時々、私やいとこが食料を送っていたが、ちゃんと食べられていたのか、今さらながら不安に思う。あるいはAが空腹のあまり残った食料を持っていったのか……。想像すると胸が苦しくなった。

叔母が確認したところ、500円玉が入っていたペットボトルがなくなっているというから、やはりAは一度来たのだと思われた。

気を取り直しさっそくゴミ収集日のカレンダーを見ながら、あれこれゴミ袋へと詰め込んでいく。叔母がお昼抜きで頑張ろうとするのを止め、初回は早めに切り上げた。叔父の家から自宅までは車で4時間。片づけの時間より運転しているほうがずっと長いのだ。

定期的に通って片づけを続けていると、裏に住む人が声をかけてくれた。ゴミに出していた古いすり鉢が欲しいという。喜んでお譲りし、少しばかりのおしゃべりに癒やされた。
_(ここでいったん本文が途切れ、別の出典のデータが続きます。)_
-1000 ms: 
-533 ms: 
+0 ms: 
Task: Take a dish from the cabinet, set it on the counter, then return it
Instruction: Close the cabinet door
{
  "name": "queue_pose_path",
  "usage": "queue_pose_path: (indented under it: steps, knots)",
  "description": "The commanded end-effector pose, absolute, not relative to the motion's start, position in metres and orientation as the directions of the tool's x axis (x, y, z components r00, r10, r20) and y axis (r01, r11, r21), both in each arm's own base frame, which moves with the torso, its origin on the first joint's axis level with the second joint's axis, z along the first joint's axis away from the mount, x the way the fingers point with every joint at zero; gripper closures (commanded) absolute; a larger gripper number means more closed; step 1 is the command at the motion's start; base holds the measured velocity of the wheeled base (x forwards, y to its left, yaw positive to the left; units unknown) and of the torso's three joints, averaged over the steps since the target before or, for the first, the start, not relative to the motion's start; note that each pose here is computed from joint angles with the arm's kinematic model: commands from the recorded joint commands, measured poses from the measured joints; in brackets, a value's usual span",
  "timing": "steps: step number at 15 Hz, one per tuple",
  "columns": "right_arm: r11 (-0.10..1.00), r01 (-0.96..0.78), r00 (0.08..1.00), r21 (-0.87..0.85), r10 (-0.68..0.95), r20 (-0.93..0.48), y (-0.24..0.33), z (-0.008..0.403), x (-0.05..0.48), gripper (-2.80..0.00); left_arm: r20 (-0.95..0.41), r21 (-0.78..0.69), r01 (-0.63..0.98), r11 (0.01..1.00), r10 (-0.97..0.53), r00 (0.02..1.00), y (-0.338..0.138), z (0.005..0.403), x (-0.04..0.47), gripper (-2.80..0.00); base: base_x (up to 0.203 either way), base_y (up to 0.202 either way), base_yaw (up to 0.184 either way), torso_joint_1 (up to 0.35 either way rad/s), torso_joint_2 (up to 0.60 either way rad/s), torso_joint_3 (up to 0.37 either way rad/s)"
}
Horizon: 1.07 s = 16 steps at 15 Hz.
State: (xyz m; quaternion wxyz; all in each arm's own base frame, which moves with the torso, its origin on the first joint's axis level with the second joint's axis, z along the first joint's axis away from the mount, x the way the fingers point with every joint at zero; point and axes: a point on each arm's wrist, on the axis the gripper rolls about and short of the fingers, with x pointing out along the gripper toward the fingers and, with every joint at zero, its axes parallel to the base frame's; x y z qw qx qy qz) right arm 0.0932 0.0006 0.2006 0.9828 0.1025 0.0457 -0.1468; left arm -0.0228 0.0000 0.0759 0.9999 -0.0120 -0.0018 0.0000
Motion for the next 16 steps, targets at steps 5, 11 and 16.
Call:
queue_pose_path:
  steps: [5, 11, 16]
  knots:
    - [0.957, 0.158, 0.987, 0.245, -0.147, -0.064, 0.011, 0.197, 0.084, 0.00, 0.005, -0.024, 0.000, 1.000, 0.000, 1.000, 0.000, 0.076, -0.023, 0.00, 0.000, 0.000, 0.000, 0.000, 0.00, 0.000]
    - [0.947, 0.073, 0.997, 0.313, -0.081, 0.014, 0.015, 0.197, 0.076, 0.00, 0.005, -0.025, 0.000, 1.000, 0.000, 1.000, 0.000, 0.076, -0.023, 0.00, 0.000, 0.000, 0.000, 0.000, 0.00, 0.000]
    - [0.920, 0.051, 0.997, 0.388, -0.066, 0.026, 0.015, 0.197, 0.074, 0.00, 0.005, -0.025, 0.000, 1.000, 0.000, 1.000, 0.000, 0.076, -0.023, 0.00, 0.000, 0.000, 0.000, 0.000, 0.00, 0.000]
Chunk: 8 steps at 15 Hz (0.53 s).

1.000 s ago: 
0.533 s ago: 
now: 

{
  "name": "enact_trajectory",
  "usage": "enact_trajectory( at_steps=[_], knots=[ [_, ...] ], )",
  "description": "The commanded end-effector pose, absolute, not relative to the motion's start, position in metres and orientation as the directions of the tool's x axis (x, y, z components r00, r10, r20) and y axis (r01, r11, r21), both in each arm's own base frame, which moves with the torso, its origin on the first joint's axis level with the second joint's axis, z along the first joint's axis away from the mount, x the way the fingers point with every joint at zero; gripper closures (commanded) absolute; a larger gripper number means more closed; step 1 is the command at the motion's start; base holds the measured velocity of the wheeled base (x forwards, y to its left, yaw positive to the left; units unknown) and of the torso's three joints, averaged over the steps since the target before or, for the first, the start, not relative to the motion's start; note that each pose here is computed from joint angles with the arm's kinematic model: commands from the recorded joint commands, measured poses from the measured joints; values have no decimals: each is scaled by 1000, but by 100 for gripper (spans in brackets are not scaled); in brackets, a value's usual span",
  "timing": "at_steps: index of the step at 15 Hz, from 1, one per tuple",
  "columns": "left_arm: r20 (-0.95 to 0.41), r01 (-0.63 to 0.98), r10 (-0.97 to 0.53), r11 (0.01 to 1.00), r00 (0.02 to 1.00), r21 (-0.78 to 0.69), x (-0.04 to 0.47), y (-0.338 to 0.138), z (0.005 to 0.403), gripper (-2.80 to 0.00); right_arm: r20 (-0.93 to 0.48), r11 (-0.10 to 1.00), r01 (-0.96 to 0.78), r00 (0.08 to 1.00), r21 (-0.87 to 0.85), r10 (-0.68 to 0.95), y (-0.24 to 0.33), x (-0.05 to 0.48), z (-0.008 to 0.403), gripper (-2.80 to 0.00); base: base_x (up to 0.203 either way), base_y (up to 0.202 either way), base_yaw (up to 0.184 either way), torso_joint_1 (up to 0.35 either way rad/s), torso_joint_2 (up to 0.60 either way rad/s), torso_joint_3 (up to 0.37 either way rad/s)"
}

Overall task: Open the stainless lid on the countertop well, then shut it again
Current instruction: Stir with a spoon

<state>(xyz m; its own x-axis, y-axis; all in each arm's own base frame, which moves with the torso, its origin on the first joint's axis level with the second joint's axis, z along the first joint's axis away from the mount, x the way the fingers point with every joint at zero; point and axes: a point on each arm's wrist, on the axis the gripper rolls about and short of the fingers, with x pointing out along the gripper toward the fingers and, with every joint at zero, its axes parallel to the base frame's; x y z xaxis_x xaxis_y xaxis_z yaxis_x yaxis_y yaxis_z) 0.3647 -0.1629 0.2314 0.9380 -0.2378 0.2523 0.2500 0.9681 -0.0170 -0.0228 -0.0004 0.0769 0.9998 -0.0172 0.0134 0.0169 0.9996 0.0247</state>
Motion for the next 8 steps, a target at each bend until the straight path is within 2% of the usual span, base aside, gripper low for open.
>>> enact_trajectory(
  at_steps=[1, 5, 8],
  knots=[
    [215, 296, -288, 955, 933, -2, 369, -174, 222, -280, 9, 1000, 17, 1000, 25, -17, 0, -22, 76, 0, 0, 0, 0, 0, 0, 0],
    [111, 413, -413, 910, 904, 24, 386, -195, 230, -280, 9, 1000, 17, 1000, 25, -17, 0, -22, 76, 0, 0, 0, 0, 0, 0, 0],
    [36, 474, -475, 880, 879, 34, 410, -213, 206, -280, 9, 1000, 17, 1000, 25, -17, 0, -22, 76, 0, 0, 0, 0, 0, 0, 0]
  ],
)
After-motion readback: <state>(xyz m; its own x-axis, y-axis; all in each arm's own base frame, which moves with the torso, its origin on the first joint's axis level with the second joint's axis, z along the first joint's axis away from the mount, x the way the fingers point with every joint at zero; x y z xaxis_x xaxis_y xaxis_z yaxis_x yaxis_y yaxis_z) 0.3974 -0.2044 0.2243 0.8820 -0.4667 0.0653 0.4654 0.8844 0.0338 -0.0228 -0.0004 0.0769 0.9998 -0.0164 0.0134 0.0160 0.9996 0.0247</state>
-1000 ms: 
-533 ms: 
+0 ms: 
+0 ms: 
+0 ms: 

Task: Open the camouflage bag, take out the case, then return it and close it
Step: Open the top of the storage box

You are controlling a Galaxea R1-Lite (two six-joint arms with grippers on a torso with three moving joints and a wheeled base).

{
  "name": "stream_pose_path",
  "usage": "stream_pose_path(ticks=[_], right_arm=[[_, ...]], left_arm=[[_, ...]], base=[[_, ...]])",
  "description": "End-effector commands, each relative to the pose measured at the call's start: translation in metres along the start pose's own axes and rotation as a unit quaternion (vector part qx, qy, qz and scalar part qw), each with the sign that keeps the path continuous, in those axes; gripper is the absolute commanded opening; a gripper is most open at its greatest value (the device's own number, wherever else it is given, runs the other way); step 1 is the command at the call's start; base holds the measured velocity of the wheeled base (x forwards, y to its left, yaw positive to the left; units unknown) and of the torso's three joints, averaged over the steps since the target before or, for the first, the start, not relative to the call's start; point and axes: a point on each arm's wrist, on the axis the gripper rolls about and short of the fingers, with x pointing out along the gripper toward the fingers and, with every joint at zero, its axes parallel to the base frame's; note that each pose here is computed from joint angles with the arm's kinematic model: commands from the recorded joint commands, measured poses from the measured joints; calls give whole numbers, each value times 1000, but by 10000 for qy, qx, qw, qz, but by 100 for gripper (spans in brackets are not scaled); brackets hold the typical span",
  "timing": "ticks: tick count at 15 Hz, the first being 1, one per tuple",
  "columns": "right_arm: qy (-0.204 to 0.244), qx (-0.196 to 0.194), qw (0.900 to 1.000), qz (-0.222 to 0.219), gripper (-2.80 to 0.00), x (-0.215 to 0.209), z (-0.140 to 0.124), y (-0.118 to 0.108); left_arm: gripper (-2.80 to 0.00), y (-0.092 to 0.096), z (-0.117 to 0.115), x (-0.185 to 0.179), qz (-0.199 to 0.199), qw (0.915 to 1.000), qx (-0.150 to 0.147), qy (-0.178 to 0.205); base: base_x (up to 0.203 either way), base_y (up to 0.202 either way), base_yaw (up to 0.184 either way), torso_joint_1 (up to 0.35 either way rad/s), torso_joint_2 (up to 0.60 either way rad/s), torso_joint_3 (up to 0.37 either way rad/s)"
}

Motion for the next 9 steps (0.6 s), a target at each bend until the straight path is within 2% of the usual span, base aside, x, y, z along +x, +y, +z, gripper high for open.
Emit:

住民同士の深いつき合いがある地域だから情報がすぐに伝わるのであろう。衣装ケースや畳が欲しいという人がいらして大助かり。結局、テレビや踏み台、ペンキ……などさまざまもらってくれる人が現れた。

二槽式洗濯機が3つも出てきたり、48年前の私の結婚式の礼状が顔を出したり。あれこれ驚きながら、週に1度くらい片づけに通った。あっという間に2ヵ月が経ち、車から見える北海道の景色は、桜にアジサイ、ウツギと少しずつ変わっていく。私が花好きなのを知っていた叔父が、お礼に美しい花々を見せてくれているような気がしてならない。

叔父は自分の働きによって家族を養ってきた自負があるからか、言葉がキツく、私は少し苦手だった。それでも片づけを通して、何だか叔父の知らない一面を見たように思う。遺品整理をできるのは、ひょっとしたら幸せなことなのかもしれないと感じた。